# YOUR TASK
Copy each line below in which the string "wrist" occurs.
(RECORDED DATA begins)
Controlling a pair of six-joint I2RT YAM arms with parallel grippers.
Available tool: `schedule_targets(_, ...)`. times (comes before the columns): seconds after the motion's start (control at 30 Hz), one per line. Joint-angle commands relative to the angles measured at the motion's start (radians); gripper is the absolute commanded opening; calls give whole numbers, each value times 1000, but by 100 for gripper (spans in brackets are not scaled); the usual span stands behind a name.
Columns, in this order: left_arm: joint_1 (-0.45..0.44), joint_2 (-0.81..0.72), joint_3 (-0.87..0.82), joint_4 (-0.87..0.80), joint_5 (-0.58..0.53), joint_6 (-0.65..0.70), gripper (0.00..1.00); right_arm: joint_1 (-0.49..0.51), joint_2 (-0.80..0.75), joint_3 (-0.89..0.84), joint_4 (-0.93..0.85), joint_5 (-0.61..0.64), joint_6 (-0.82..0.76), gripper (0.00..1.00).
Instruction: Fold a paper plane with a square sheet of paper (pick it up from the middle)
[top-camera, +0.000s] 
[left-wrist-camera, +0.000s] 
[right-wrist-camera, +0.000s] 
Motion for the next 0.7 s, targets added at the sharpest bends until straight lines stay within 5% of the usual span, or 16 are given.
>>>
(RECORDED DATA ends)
# SOLUTION
[left-wrist-camera, +0.000s] 
[right-wrist-camera, +0.000s] 

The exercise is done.